Google rushes out Chrome patch for sandbox exploit, other still lurksBy Rick Burgess 7 comments
Shortly after two security researchers publicly bested Chrome at Pwn2Own and Pwnium a couple days ago, Google has rolled out a fix for one of the exploits. However, the second hack remains both a mystery and ominously at large.
At Google's own contest, Pwnium, a Russian university student by the name of Sergey Glazunov defeated Chrome via a cross-site scripting exploit and "bad history navigation". His method allowed him to escape Chrome's sandbox, a much touted security feature that isolates Chrome and would-be hackers from critical system operations.
For his efforts, Glazunov earned a cool $60,000.
Subsequently, Google prepared a patch for the exploit within 24 hours of the discovery. The fix has already been rolled out automagically in the latest Chrome update, 17.0.963.78. Users need only to restart Chrome in order to install it.
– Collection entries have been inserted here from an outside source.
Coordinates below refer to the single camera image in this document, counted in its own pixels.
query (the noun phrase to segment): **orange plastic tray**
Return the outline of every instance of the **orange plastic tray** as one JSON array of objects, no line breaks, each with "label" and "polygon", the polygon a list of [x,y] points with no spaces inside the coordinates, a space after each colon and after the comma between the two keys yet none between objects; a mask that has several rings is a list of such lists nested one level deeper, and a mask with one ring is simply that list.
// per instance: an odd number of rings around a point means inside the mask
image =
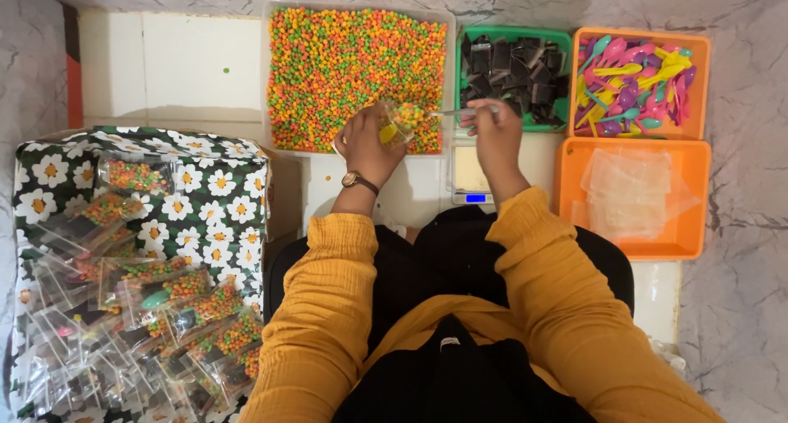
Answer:
[{"label": "orange plastic tray", "polygon": [[[671,43],[692,50],[689,58],[694,66],[695,81],[689,87],[689,117],[685,118],[682,126],[676,126],[670,117],[665,117],[663,125],[656,129],[649,129],[652,135],[662,135],[671,140],[702,140],[703,126],[706,119],[706,91],[708,88],[708,66],[711,61],[712,43],[708,38],[698,35],[665,34],[660,32],[647,32],[632,29],[610,29],[600,27],[582,27],[572,37],[572,82],[569,87],[569,120],[575,120],[577,113],[577,69],[582,64],[577,62],[577,48],[580,39],[590,39],[610,35],[614,38],[623,37],[625,40],[648,38],[657,46]],[[566,127],[566,135],[575,137],[575,129],[570,124]]]},{"label": "orange plastic tray", "polygon": [[[706,200],[708,173],[712,149],[706,142],[679,140],[646,140],[634,138],[573,137],[564,140],[556,151],[556,174],[553,203],[555,212],[572,221],[575,201],[585,202],[586,191],[580,180],[591,154],[596,148],[613,149],[618,146],[646,152],[667,151],[684,178],[684,183],[701,203],[665,224],[663,234],[655,239],[629,238],[616,243],[626,257],[636,260],[685,260],[697,258],[703,250],[706,228]],[[587,222],[577,226],[589,228]]]}]

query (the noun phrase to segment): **left hand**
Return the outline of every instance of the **left hand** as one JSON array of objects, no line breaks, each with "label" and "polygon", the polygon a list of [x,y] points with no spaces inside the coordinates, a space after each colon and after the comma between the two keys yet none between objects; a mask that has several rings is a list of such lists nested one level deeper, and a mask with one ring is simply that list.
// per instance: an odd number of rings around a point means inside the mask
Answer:
[{"label": "left hand", "polygon": [[344,128],[334,138],[334,147],[348,162],[348,171],[382,189],[402,161],[407,144],[393,147],[380,143],[380,115],[383,103],[365,107],[350,117]]}]

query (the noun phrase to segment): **sleeve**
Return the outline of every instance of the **sleeve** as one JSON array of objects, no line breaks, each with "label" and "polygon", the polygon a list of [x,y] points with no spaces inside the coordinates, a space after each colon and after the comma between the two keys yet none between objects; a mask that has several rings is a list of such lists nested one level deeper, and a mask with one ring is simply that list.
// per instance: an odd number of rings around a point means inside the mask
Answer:
[{"label": "sleeve", "polygon": [[263,329],[260,374],[240,421],[330,421],[359,377],[378,250],[369,217],[312,218],[309,251],[284,277]]},{"label": "sleeve", "polygon": [[506,201],[487,235],[506,248],[496,271],[531,361],[599,422],[723,421],[652,352],[576,235],[538,187]]}]

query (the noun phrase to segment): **mustard yellow shirt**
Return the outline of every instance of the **mustard yellow shirt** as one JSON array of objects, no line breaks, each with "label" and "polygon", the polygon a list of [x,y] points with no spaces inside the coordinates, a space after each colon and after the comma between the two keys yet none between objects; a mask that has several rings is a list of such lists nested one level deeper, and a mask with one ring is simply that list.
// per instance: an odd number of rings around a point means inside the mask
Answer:
[{"label": "mustard yellow shirt", "polygon": [[542,189],[511,198],[487,234],[506,248],[496,271],[510,308],[465,295],[429,298],[367,357],[378,250],[372,222],[352,214],[310,219],[310,250],[284,277],[240,422],[330,421],[382,355],[419,348],[449,313],[478,344],[519,340],[537,375],[600,423],[723,421],[651,351],[576,234],[549,212]]}]

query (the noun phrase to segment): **floral wrapping paper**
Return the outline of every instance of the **floral wrapping paper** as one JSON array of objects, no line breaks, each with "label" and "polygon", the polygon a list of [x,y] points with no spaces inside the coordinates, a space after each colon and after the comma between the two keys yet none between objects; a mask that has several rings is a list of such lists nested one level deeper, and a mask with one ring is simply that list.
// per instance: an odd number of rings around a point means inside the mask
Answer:
[{"label": "floral wrapping paper", "polygon": [[[175,177],[175,194],[132,195],[144,205],[138,218],[128,222],[128,228],[137,233],[140,256],[186,257],[193,266],[206,265],[214,283],[234,275],[245,288],[247,304],[261,303],[261,244],[269,215],[265,201],[267,157],[247,140],[152,127],[95,126],[59,142],[19,146],[13,199],[17,293],[33,282],[22,267],[25,248],[30,246],[26,239],[29,225],[74,212],[105,191],[96,176],[102,151],[158,155],[182,162]],[[18,396],[19,367],[24,364],[24,347],[20,345],[25,341],[24,324],[18,319],[25,305],[18,298],[14,312],[10,399],[16,412],[25,406]],[[234,421],[245,402],[242,397],[225,412],[213,411],[206,421]],[[159,418],[167,421],[163,416],[143,415],[138,403],[129,402],[120,411],[55,409],[39,420],[123,423]]]}]

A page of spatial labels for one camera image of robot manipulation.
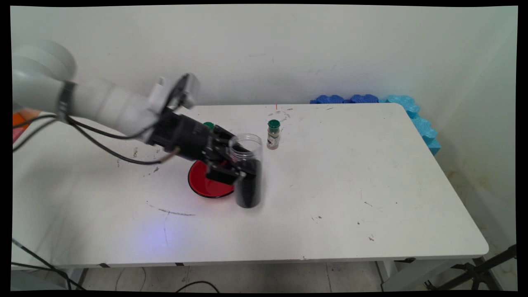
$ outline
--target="white table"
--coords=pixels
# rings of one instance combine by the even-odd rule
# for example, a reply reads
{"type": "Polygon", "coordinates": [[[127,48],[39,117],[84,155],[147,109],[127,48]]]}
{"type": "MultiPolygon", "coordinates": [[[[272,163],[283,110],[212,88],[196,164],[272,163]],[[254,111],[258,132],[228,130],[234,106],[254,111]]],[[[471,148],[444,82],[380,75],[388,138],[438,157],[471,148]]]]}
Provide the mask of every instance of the white table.
{"type": "MultiPolygon", "coordinates": [[[[409,289],[449,260],[488,251],[397,104],[197,106],[181,113],[263,141],[267,121],[281,121],[278,149],[263,148],[257,207],[243,209],[233,195],[196,195],[187,183],[191,161],[130,164],[55,123],[13,155],[13,237],[63,268],[380,261],[385,290],[409,289]],[[395,271],[392,260],[408,257],[423,261],[395,271]]],[[[95,138],[138,160],[164,154],[138,141],[95,138]]],[[[14,245],[12,261],[41,265],[14,245]]]]}

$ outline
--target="blue foam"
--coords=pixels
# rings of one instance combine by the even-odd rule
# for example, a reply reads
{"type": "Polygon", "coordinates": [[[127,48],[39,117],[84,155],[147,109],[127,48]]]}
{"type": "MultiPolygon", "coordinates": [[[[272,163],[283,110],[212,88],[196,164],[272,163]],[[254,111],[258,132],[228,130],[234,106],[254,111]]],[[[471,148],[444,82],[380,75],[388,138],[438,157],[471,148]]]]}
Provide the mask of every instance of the blue foam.
{"type": "Polygon", "coordinates": [[[438,133],[435,129],[431,128],[430,121],[420,116],[411,119],[411,121],[422,136],[423,140],[426,142],[426,144],[430,144],[433,140],[435,140],[436,135],[438,135],[438,133]]]}
{"type": "Polygon", "coordinates": [[[351,103],[378,103],[378,98],[376,96],[366,94],[365,96],[354,95],[350,98],[351,103]]]}
{"type": "Polygon", "coordinates": [[[386,102],[398,103],[399,105],[403,106],[410,118],[416,118],[418,116],[418,112],[420,111],[420,107],[414,104],[414,99],[409,96],[391,95],[386,98],[386,102]]]}
{"type": "Polygon", "coordinates": [[[316,100],[316,104],[344,103],[345,102],[345,99],[343,99],[343,97],[338,96],[338,95],[331,95],[330,97],[326,95],[321,95],[317,97],[317,99],[315,100],[316,100]]]}
{"type": "Polygon", "coordinates": [[[436,155],[436,153],[438,153],[438,151],[440,151],[440,149],[442,148],[442,146],[438,143],[436,139],[433,139],[432,142],[427,145],[427,147],[429,148],[433,156],[436,155]]]}

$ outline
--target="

Despite Google's obvious efforts in keeping Chrome iron-clad, there may still be one more serious sandbox flaw remaining.
For the first time ever at Pwn2Own, security researchers revealed a zero-day exploit which penetrated Chrome's defenses. The security firm responsible for the hack, Vupen, bypassed Windows-based safe guards such as DEP (data execution prevention) and ASLR (address space layout randomization). The firm was then able to exploit a vulnerability found in the "default installation" of Chrome which also allowed them to escape Chrome's sandbox.
Unlike Pwnium however, Pwn2Own does not require hackers to disclose details about sandbox vulnerabilities. The reasoning is that such an exploit is far more valuable than the contest's prize of $20,000.
Pwn2Own's optional non-disclosure was a point of contention for Google, prompting the creation of their own spin-off, Pwnium, where disclosure is required but the prizes are larger.
As a result, Vupen refused to reveal the gory details about their hack. However, some security experts speculate that the firm exploited a flaw found in Chrome's integrated Adobe Flash module. If so, it may be a problem Adobe has to address.